With this background, it was a great thrill to be asked later in my life—no longer in New York and married—to be a second-string theater reviewer for the local newspaper in Harrisburg, Pennsylvania. That lasted an idyllic nine years, during which I was treated to dozens of plays free of charge.
So it was with some trepidation and a great measure of sadness that I faced a year without theater after my father’s death. I sat down with Chaim Schertz, our now-retired rabbi, and the first halakhic question I posed concerned theater. Emphasizing that parnasa (making a livelihood) meant a musician could play at a concert and I could attend theater as a critic, he suggested avoiding comedies and musicals, at least.
Then, Rabbi Schertz urged me to take into account what my father would consider respectful—and, again, I was left with that unanswered question.
But since aveilut is a public as well as a private observance, and since I wanted my own children to learn about honoring one’s parents, I decided to avoid anything but serious drama. Even so, I was uncomfortable. Would people who knew I was in aveilut understand the distinction?
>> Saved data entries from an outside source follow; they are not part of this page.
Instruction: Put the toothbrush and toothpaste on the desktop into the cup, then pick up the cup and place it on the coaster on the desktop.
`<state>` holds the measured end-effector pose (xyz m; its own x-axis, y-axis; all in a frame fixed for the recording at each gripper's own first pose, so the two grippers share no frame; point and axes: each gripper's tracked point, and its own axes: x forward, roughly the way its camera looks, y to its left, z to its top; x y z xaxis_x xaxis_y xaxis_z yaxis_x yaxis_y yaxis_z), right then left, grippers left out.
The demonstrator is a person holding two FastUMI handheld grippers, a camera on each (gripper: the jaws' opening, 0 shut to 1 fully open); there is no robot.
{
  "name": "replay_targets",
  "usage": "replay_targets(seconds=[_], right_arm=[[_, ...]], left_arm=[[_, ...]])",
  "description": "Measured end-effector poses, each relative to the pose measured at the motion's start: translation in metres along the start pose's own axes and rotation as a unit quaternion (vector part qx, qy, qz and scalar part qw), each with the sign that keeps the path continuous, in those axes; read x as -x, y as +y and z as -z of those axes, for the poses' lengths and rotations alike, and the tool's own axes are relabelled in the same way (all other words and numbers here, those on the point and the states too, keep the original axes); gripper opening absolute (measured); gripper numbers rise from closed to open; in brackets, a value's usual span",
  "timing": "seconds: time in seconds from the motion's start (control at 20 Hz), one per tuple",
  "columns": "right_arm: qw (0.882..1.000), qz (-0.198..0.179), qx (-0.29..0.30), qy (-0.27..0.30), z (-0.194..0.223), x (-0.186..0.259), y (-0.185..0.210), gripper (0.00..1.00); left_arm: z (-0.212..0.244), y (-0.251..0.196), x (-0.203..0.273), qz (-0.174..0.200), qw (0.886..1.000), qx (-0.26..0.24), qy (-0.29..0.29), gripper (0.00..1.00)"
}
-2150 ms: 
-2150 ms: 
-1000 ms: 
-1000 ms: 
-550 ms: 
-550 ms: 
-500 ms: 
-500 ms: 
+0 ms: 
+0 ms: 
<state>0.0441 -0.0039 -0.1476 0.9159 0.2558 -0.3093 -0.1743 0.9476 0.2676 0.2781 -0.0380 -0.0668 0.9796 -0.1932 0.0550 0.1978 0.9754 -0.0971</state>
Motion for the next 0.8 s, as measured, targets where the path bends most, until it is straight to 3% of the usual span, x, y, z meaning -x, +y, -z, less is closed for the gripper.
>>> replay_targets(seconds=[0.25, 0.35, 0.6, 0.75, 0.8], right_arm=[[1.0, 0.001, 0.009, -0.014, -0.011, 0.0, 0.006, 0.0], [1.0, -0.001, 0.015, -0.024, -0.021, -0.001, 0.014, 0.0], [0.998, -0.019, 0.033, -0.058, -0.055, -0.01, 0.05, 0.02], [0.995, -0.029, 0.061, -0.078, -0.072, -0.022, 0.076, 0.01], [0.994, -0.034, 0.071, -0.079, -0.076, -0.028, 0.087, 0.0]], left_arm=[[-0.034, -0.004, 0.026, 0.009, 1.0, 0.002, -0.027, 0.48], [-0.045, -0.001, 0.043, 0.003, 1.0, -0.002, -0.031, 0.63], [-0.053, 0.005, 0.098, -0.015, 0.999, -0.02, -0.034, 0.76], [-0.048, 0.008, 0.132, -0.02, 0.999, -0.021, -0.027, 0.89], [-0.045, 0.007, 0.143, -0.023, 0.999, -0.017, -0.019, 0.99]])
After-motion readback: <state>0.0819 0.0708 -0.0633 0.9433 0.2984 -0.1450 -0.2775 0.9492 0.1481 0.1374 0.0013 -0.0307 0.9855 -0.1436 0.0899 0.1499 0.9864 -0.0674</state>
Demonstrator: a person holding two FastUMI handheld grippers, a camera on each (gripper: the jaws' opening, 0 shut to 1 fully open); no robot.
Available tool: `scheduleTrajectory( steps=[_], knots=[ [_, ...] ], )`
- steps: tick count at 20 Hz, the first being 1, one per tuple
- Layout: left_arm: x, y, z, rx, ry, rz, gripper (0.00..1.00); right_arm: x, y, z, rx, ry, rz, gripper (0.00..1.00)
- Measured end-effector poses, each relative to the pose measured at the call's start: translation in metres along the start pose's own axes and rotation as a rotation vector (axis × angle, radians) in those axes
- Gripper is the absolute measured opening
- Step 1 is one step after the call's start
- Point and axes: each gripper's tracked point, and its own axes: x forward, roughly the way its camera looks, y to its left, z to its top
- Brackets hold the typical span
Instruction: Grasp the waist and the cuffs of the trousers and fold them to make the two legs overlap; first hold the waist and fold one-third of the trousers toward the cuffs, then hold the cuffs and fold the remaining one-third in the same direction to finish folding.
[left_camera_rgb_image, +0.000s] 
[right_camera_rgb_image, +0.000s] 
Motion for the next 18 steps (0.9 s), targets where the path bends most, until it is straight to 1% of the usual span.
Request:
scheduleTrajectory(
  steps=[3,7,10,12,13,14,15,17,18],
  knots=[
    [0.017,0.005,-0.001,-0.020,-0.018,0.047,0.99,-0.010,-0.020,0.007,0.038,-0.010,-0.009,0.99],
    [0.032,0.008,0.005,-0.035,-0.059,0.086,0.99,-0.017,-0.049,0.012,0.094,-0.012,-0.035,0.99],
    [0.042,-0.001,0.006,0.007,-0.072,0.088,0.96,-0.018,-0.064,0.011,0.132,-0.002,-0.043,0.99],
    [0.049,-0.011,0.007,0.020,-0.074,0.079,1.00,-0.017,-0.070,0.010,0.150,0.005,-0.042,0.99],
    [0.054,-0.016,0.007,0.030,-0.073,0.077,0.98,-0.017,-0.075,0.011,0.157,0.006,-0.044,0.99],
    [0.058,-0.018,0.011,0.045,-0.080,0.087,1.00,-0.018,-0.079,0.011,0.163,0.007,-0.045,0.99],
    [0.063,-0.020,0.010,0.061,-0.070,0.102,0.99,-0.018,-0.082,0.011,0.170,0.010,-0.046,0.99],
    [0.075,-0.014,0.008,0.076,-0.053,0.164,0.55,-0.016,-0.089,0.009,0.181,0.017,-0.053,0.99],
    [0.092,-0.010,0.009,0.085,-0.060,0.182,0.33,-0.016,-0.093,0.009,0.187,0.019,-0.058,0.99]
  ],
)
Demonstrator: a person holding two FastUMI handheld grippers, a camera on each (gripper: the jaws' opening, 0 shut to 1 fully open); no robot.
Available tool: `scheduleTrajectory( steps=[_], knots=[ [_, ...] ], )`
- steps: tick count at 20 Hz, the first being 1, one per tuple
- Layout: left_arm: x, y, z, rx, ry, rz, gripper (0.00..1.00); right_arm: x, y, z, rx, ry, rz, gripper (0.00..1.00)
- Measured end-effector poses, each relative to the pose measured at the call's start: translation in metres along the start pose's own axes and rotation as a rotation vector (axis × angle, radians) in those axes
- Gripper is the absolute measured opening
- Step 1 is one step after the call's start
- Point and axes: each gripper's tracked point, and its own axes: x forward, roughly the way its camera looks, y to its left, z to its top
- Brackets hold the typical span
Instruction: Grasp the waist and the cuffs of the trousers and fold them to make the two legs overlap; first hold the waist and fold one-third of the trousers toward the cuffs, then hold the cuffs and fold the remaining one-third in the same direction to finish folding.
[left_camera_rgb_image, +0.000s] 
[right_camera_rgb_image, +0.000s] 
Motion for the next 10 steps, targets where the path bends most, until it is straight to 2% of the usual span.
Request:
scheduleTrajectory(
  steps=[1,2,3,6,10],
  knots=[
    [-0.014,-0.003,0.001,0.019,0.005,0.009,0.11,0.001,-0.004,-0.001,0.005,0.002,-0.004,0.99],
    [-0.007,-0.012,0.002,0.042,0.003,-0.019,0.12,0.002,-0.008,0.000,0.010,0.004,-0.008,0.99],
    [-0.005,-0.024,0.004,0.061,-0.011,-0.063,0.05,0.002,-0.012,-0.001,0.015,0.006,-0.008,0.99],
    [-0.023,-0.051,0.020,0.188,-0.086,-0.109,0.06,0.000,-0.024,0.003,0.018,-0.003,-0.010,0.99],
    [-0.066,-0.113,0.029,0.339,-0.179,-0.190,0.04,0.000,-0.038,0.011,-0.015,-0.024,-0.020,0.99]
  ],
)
At first I just squirmed when theater friends asked me if I would be attending this play or that. Finally, I started telling them the reason I could not. They had already gotten used to my being unable to come on Friday nights, some Saturday nights in the summer, all major Jewish holidays, etc. And that wasn’t easy in a part of the country with a small Jewish community. But many of them were sympathetic—they told me they respected my devotion to my religion. Ironically, theater became a symbol of my Jewishness.
It also became a symbol of my connection to my father. When friends express surprise that I have read or seen so many plays, I tell them honestly it was due to him. There are so many legacies my father left in which to find joy and comfort: his love of Jewish learning and devotion to the community as well the courage to fight for what he believed in—and a sense that he had really changed the world. The bridge legacy, perhaps, was the drama my father found in the stories in the Tanakh and the Talmud—their human conflicts. What is drama if not conflict? His interpretations of the stories of the patriarchs and matriarchs in the Book of Genesis were a bit unorthodox—my father, for example, found Esau a more redeemable character than the rabbis did—but it was clear he loved to teach, surprise, tell jokes and dramatize.
Secular theater remains a part of that legacy, although my father would always point out with pride how much American theater (and classic movies) owed to Jewish playwrights, composers, lyricists and actors.
Still, aveilut, while burdensome, is also a relief and a vehicle for healing. While I was doing research for a preview of the play Rabbit Hole, about a couple who loses a young child, a chaplain-bereavement counselor noted the difference between grief—an automatic response to loss—and mourning, a private and public acknowledgment of the loss. People who grieve without mourning, he said, have a harder time finding relief and reaching out to others.
Just as we reach for that first bagel after Pesah, or the first morsel of anything after the fast of Yom Kippur, so going to the theater again after aveilut was both extra sweet—and bittersweet. Would I remember my father in my life as actively without the reminders of deprivation? Yes, I did. I could “hear” his voice arguing with me about this performance or that play. Whether a certain composer was really Jewish or what an actor’s original name was. My father was a font of theatrical information, insight and inspiration. Yes, he would remind me, the stories in Bereshit made for great drama. And, yes, Esau wasn’t so bad because he did, at least, respect his father.